(Beginning of Given data)
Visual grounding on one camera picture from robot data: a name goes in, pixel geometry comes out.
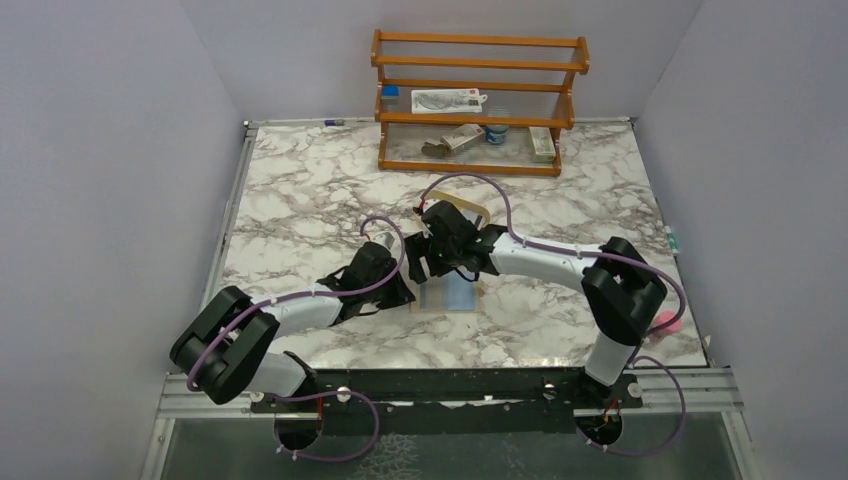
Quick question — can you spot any green white small box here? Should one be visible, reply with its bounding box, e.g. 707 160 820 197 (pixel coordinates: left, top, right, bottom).
528 127 558 163

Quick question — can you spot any beige oval tray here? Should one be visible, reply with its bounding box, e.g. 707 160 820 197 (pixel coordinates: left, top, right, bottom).
424 189 492 229

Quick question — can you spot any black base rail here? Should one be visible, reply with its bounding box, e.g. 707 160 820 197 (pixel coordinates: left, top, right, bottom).
250 367 643 436

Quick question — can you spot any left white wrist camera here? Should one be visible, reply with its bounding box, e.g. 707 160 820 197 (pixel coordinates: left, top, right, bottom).
370 232 395 251

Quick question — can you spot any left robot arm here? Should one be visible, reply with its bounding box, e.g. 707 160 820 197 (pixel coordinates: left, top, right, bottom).
169 241 415 411

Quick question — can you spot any orange wooden shelf rack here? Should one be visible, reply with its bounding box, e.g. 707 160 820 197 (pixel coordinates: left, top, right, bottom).
370 30 591 177

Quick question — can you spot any pink cup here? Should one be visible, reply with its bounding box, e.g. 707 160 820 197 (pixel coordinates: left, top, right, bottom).
648 310 682 342

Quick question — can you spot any packaged protractor set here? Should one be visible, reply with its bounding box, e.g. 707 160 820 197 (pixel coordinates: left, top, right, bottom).
410 88 488 114

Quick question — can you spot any beige leather card holder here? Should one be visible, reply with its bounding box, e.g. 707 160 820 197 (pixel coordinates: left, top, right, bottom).
410 272 482 314

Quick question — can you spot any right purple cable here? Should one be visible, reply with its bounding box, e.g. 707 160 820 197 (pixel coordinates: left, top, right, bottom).
417 173 690 460

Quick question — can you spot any white staples box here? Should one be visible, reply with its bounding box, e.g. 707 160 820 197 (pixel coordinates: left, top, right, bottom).
441 124 485 152

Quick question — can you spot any light blue card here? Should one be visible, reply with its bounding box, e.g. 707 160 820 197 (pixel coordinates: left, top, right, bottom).
445 272 477 312

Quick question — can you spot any blue grey eraser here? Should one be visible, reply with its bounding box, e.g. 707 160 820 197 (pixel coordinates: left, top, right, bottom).
379 84 400 110

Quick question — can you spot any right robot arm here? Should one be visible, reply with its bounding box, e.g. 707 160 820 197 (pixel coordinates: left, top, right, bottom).
404 200 668 407

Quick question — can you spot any blue lidded small jar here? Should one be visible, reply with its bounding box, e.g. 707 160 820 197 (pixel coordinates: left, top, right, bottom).
484 124 509 145

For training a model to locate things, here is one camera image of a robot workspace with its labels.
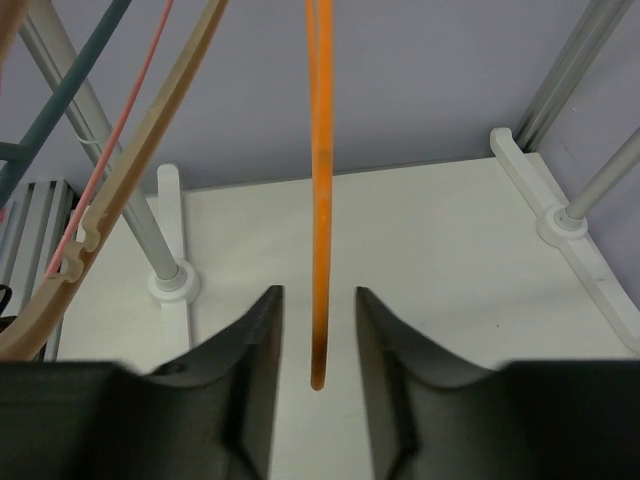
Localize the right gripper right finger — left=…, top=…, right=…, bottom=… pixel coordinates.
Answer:
left=355, top=287, right=639, bottom=479

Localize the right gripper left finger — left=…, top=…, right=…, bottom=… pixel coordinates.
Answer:
left=1, top=285, right=284, bottom=479

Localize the beige hanger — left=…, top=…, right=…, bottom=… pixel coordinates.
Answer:
left=1, top=1, right=227, bottom=361

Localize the pink wire hanger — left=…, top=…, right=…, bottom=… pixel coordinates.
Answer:
left=45, top=0, right=174, bottom=278

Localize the blue hanger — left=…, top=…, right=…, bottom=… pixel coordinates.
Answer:
left=1, top=0, right=131, bottom=207

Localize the orange hanger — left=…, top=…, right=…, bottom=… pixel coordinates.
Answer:
left=305, top=1, right=334, bottom=391

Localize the white metal clothes rack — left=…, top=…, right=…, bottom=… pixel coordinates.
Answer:
left=14, top=0, right=640, bottom=366

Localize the aluminium mounting rail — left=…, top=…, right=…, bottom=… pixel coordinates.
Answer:
left=0, top=178, right=81, bottom=361

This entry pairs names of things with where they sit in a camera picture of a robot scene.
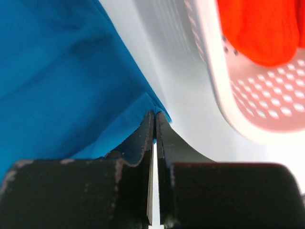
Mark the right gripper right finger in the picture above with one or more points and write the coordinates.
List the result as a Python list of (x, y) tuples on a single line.
[(196, 192)]

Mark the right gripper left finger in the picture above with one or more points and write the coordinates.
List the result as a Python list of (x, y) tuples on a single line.
[(111, 192)]

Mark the blue t shirt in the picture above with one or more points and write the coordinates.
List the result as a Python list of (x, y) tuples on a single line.
[(69, 87)]

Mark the white plastic basket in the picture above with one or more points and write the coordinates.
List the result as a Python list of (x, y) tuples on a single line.
[(265, 105)]

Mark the orange t shirt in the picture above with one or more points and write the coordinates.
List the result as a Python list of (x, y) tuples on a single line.
[(268, 32)]

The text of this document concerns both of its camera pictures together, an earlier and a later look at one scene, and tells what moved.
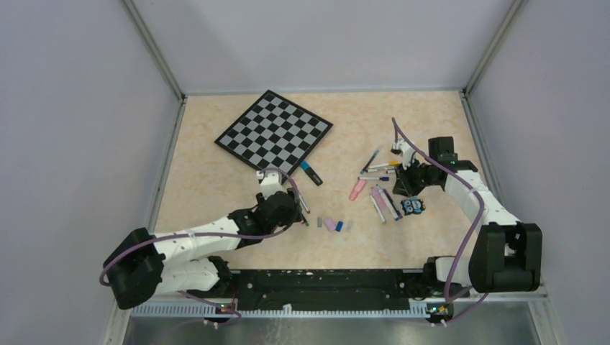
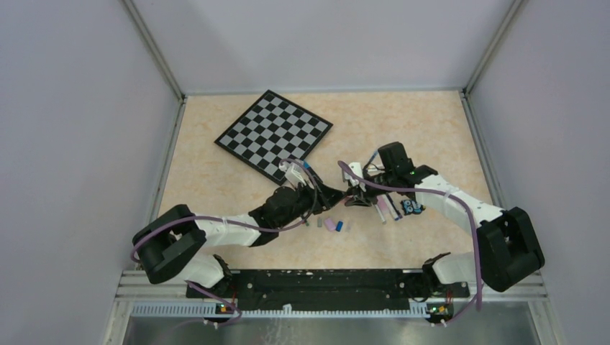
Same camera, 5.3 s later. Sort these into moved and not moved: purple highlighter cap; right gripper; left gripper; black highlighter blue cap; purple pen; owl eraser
Moved: right gripper; left gripper
Not moved: black highlighter blue cap; owl eraser; purple pen; purple highlighter cap
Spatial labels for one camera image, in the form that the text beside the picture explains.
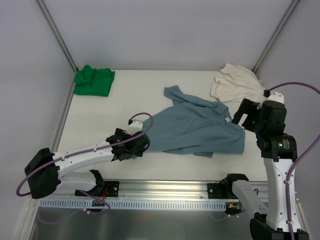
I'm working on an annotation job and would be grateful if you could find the blue-grey t-shirt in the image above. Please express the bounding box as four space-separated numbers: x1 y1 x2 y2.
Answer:
143 85 245 158

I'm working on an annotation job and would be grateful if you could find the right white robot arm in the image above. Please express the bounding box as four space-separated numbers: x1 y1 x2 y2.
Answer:
223 98 310 240

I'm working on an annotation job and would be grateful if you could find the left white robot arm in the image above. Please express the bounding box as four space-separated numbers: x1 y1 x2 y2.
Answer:
24 128 150 199

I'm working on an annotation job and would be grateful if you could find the cream white t-shirt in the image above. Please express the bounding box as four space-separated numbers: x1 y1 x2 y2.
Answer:
210 63 265 103

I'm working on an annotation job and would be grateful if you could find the green folded t-shirt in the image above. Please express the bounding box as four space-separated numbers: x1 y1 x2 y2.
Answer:
73 65 116 97

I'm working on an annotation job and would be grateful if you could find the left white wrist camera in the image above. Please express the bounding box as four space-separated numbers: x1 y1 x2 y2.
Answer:
128 119 143 132

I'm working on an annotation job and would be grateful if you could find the aluminium mounting rail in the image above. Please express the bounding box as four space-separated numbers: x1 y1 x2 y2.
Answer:
28 176 300 200

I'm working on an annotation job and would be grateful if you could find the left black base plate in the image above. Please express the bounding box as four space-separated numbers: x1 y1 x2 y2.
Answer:
86 180 120 198

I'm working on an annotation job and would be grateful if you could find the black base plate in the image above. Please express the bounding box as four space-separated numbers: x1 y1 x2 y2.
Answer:
86 180 120 198
206 183 237 200

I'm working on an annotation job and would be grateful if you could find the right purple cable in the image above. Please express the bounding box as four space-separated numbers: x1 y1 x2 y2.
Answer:
212 81 320 240

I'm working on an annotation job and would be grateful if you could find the white slotted cable duct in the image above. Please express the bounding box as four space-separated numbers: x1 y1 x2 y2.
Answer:
40 198 227 212

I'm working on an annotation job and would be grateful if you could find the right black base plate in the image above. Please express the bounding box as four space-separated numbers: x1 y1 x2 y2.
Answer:
206 183 237 200

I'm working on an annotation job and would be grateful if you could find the right aluminium frame post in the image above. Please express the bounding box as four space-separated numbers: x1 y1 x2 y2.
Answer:
252 0 301 74

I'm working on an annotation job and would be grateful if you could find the aluminium frame post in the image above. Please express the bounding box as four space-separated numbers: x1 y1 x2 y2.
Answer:
252 0 301 74
35 0 79 73

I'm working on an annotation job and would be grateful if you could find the left aluminium frame post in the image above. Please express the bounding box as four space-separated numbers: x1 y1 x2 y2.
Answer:
35 0 79 73

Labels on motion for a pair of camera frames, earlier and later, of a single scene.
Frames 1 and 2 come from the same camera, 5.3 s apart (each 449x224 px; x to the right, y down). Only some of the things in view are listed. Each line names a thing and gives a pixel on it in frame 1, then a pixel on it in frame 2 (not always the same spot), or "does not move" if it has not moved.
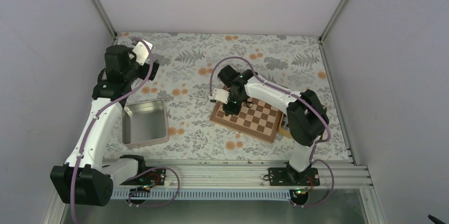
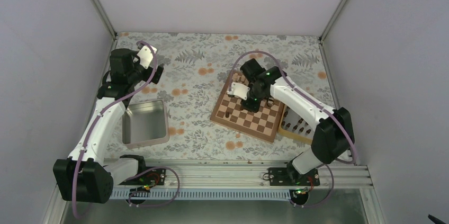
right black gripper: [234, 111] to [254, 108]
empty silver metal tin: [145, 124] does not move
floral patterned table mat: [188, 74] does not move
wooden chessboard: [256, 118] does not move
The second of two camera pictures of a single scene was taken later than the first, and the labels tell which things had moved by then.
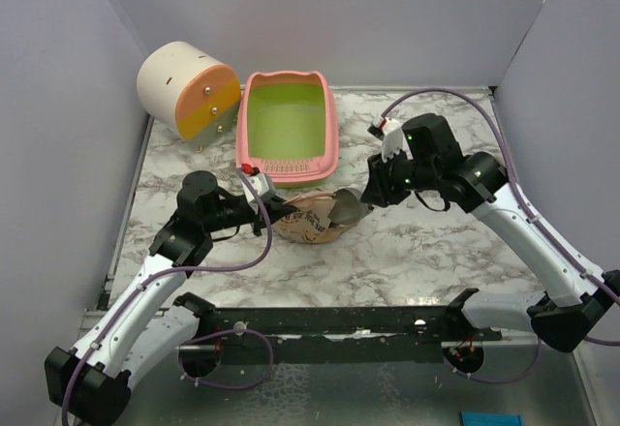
(End of Given data)
§ Problem requirements
Note each line above that holds "write", then copy all of them.

§ Completed task
Mark the right gripper right finger in the picture above with one or more points and write the coordinates.
Mark the right gripper left finger in the picture above with one or more points and write the coordinates.
Mark the blue t shirt in the picture above with one or more points and write the coordinates.
Mark the white plastic basket in the picture above with one or more points and write the coordinates.
Mark the orange t shirt in the picture above with one or more points and write the coordinates.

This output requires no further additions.